Dimensionality Reduction

Dimensionality reduction simplifies datasets with many features while preserving important structure or variance.


This is crucial for:

  • Visualisation
  • Noise reduction
  • Improving efficiency
  • Handling multicollinearity

Two common methods:

  • PCA (Principal Component Analysis) – linear projection maximising variance.
  • t-SNE (t-distributed Stochastic Neighbour Embedding) – nonlinear visualisation for complex manifolds.


Principal Component Analysis (PCA)

PCA transforms features into new orthogonal components (linear combinations) ordered by variance.
It’s unsupervised but often used as a preprocessing step before supervised tasks.


Why PCA Is Useful

PCA helps when you have:

  • Many features
  • Redundant or highly correlated variables
  • Noise obscuring patterns
  • Algorithms that struggle in high dimensions, e.g. clustering, regression, visualisation

By using PCA, you:

  • Simplify the dataset
  • Remove collinearity
  • Reduce noise
  • Improve model efficiency
  • Often improve clustering or classification accuracy
  • Make it easier to visualise structure, e.g. 2D or 3D plots

How PCA Works

PCA does three main things:

1. Identifies directions of maximum variance

  • It finds the axes along which the data spreads out the most.

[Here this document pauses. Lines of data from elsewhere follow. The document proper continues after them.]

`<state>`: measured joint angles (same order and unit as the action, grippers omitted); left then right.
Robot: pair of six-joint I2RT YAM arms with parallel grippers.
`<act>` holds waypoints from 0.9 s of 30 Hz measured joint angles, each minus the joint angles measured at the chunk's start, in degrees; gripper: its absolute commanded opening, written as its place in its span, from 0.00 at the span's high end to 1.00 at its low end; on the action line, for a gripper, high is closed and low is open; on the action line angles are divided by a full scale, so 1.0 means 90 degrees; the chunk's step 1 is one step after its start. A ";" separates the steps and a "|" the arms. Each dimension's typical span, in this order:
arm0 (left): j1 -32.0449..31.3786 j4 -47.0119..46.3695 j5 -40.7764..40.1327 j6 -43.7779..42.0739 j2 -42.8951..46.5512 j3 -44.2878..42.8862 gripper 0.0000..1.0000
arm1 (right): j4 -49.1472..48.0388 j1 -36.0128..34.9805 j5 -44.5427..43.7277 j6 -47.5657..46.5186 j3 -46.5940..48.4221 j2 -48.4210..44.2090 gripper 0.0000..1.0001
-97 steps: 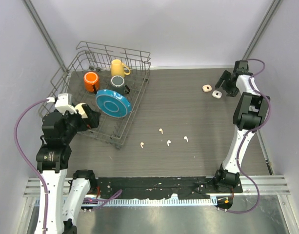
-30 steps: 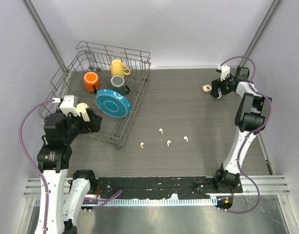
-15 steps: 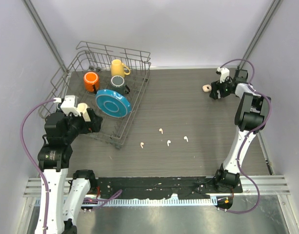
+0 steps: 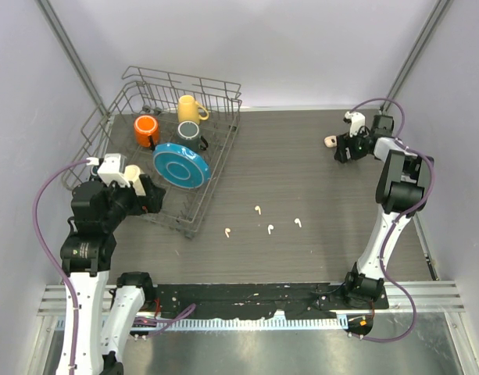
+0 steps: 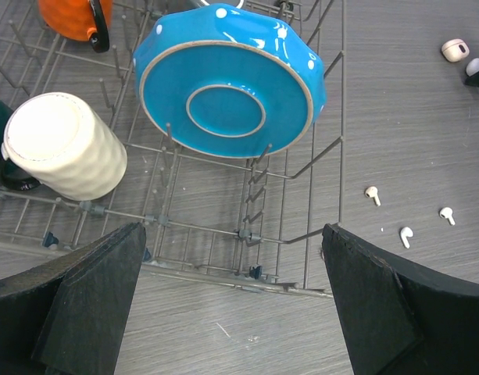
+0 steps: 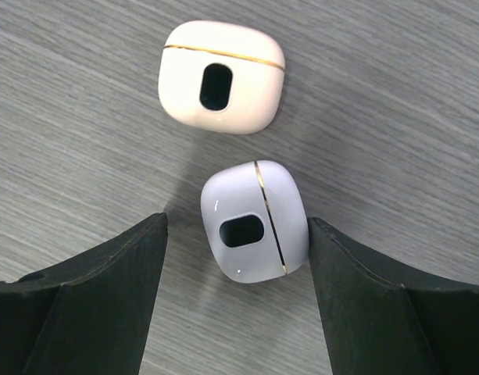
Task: Insert the wireless bluetooth earbuds into the charging case
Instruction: Pick up the charging case at the center of the board.
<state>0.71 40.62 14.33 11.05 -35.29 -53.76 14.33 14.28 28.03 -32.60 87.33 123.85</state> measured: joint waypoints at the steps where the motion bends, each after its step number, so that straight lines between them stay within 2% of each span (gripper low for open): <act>1: 0.0000 0.0000 0.0012 0.0000 0.0012 0.0000 0.00 | 0.0002 -0.0019 -0.0032 0.0007 -0.0046 -0.0032 0.24; 11: 0.0000 0.0005 0.0090 0.0000 0.0036 0.0000 0.00 | 0.0022 -0.0158 -0.0435 0.0121 -0.0253 -0.0211 0.28; 24: 0.0000 0.0015 0.0100 0.0000 0.0036 0.0000 0.00 | -0.0041 -0.0204 -0.0891 0.0291 -0.0175 -0.0189 0.43; 27: 0.0000 0.0017 0.0100 0.0000 0.0036 0.0000 0.00 | -0.0058 -0.0214 -0.0882 0.0287 -0.0177 -0.0189 0.43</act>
<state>0.71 40.77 15.22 11.05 -34.96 -53.76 13.80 12.36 20.10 -30.02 85.73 122.15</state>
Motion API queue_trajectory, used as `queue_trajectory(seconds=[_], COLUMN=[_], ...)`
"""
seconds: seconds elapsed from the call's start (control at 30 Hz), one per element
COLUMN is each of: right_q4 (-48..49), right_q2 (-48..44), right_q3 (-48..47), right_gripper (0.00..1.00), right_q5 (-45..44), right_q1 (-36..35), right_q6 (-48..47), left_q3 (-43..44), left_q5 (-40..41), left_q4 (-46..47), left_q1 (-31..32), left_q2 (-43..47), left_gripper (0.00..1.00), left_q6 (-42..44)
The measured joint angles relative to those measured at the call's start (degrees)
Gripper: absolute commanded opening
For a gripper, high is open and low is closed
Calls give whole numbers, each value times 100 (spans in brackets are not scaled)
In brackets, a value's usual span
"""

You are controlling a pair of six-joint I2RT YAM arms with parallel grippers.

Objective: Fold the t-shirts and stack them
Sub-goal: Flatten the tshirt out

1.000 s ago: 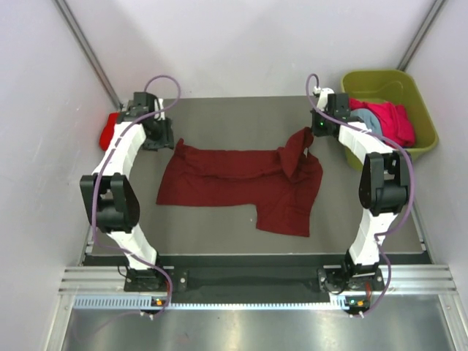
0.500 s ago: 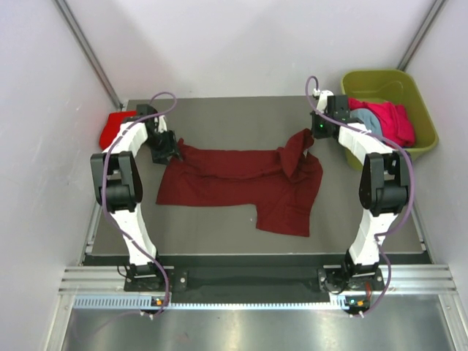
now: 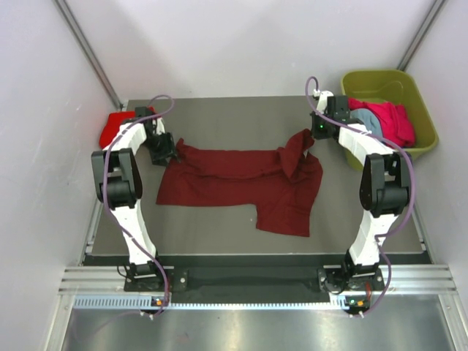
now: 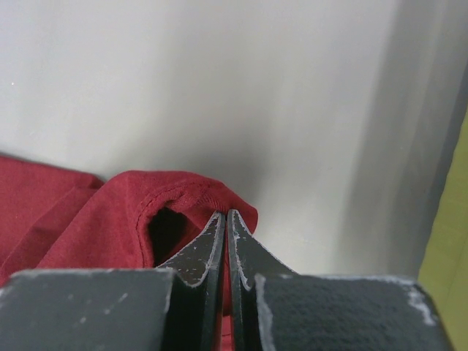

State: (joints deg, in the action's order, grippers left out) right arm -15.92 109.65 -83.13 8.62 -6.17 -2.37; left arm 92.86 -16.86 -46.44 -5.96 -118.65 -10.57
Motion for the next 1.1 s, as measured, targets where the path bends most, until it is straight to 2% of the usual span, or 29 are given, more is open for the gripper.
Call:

2. Creates new features (principal components)

  • Each component is a weighted combination of the original variables.
  • Component 1 → captures the largest amount of variance
  • Component 2 → the second largest, orthogonal to Component 1
  • And so on…

3. Reduces dimensionality

  • Instead of keeping all components, you keep only the first few that explain most of the variation.

For example:

  • 50 features → reduce to 5 components but still capture 90–95% of the information.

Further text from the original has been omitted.